-- What is needed --
Beginning at the first line of the data, print each line exactly, stopping after the line that contains "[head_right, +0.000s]".

-- Provided data --
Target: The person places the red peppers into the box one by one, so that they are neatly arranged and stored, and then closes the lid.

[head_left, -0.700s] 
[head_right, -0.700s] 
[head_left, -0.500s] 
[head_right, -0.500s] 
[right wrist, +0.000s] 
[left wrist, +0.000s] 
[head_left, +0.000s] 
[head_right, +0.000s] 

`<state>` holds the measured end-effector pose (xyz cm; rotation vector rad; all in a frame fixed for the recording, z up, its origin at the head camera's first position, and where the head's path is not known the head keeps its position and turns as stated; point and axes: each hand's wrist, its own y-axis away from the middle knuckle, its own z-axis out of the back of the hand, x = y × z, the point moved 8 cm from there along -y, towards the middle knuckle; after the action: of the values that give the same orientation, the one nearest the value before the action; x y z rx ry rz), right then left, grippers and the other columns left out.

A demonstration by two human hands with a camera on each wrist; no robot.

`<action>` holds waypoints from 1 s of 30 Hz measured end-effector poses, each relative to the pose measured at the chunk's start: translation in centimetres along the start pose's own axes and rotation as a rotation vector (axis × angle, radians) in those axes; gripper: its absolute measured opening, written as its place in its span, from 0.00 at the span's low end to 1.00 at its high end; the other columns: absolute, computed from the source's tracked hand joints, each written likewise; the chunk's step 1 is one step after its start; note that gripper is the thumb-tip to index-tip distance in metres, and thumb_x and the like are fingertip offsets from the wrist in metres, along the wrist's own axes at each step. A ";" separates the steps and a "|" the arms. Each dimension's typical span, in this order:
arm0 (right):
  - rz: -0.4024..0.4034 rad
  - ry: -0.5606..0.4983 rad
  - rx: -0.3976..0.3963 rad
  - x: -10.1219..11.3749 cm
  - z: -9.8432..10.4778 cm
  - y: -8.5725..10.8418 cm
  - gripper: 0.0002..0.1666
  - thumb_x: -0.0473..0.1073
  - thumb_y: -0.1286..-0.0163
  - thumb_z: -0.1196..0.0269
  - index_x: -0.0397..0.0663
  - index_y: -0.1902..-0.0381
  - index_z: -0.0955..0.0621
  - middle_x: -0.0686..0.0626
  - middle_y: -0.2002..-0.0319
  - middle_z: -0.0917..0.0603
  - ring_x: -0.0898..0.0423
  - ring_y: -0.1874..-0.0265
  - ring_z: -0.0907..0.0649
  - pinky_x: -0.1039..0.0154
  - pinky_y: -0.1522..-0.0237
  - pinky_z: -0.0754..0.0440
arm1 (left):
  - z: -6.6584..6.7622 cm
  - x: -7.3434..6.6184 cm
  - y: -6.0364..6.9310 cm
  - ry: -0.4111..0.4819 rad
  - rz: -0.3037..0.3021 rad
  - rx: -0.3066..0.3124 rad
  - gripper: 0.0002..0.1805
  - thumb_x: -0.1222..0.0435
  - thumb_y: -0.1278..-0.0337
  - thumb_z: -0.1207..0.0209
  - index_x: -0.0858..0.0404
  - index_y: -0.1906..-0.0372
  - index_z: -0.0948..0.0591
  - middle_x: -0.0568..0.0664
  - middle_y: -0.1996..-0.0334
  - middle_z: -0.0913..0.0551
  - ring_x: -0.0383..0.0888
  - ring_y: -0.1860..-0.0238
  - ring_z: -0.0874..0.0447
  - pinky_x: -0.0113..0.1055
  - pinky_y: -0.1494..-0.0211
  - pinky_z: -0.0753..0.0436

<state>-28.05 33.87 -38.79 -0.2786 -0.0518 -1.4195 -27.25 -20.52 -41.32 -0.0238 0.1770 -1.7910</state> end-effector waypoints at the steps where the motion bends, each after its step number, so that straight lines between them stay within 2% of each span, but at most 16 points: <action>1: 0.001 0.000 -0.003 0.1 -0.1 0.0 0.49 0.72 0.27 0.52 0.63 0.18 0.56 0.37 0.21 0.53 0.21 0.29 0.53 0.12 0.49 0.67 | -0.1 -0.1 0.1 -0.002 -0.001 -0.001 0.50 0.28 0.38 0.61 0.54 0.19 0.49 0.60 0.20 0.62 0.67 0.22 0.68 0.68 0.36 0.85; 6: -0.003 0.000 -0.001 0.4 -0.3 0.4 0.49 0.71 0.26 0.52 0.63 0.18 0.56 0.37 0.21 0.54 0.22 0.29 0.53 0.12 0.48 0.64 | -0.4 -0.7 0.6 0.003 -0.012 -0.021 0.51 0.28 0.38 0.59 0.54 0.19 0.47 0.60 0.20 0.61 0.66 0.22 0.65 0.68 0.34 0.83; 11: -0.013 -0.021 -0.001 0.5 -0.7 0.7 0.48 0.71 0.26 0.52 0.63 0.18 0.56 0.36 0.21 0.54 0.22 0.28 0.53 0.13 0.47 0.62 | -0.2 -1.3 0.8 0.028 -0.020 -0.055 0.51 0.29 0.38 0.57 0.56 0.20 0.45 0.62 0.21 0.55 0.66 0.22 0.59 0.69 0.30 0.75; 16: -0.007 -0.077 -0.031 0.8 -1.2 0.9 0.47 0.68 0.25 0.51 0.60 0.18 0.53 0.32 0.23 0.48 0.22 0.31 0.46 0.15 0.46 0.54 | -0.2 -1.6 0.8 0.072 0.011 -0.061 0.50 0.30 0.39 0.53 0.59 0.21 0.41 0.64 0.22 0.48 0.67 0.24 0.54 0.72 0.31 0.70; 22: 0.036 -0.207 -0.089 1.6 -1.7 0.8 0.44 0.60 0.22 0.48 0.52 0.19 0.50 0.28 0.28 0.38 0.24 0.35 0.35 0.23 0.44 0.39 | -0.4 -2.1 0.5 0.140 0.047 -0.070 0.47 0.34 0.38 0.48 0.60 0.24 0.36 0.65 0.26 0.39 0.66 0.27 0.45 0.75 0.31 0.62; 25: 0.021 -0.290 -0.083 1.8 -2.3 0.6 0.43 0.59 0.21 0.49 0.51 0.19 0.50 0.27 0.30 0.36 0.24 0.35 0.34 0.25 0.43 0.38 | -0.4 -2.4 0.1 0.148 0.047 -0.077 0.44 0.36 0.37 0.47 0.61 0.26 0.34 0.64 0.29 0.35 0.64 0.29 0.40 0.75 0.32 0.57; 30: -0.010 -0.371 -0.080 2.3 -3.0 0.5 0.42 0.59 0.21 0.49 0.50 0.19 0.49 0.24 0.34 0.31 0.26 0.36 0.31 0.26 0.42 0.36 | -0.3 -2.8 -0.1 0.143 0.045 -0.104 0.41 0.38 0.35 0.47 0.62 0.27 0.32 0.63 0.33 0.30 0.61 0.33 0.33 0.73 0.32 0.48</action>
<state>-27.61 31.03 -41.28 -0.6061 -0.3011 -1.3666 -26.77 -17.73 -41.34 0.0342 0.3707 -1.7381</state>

-- Output of the exercise --
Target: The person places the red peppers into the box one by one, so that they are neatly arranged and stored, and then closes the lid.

[head_left, -0.700s] 
[head_right, -0.700s] 
[head_left, -0.500s] 
[head_right, -0.500s] 
[right wrist, +0.000s] 
[left wrist, +0.000s] 
[head_left, +0.000s] 
[head_right, +0.000s] 

This concludes the exercise.